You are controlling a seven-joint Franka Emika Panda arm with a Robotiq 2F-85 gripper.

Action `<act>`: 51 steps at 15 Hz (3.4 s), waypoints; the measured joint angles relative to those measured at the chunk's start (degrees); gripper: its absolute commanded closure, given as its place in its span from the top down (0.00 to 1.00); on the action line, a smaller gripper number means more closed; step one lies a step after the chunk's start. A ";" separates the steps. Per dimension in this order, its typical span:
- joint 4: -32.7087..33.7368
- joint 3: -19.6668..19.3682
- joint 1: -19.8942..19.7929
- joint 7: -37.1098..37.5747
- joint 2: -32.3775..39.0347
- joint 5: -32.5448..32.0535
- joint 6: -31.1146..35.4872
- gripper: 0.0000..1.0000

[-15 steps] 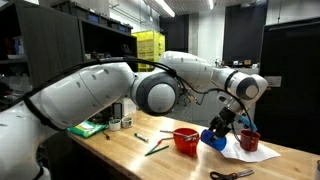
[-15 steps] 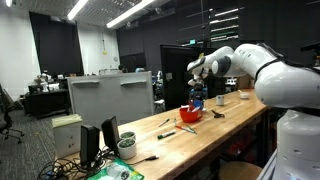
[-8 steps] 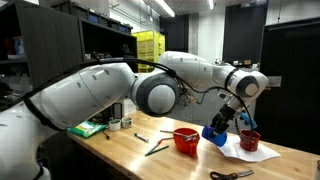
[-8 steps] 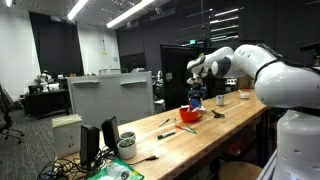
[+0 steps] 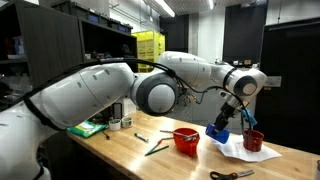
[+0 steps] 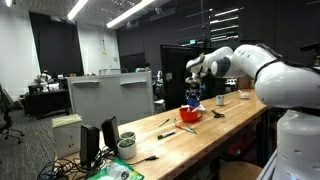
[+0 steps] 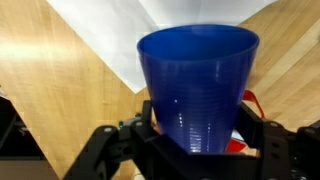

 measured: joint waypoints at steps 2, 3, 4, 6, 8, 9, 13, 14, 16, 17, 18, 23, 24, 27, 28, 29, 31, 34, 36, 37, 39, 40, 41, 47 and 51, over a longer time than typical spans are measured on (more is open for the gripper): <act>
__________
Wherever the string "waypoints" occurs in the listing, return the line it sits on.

* Answer below
Action `<act>`: 51 steps at 15 Hz (3.4 s), waypoints; the measured joint angles relative to those measured at the chunk's start (degrees); gripper: its absolute commanded closure, given as its place in its span from the top down (0.00 to 1.00); on the action line, a smaller gripper number means more closed; step one lies a step after the chunk's start. A ";" separates the steps. Per dimension in this order, its typical span:
 measured: joint waypoints at steps 2, 3, 4, 6, 8, 9, 13, 14, 16, 17, 18, 23, 24, 27, 28, 29, 31, 34, 36, 37, 39, 40, 41, 47 and 51, over a longer time than typical spans are measured on (more is open for the gripper): <act>

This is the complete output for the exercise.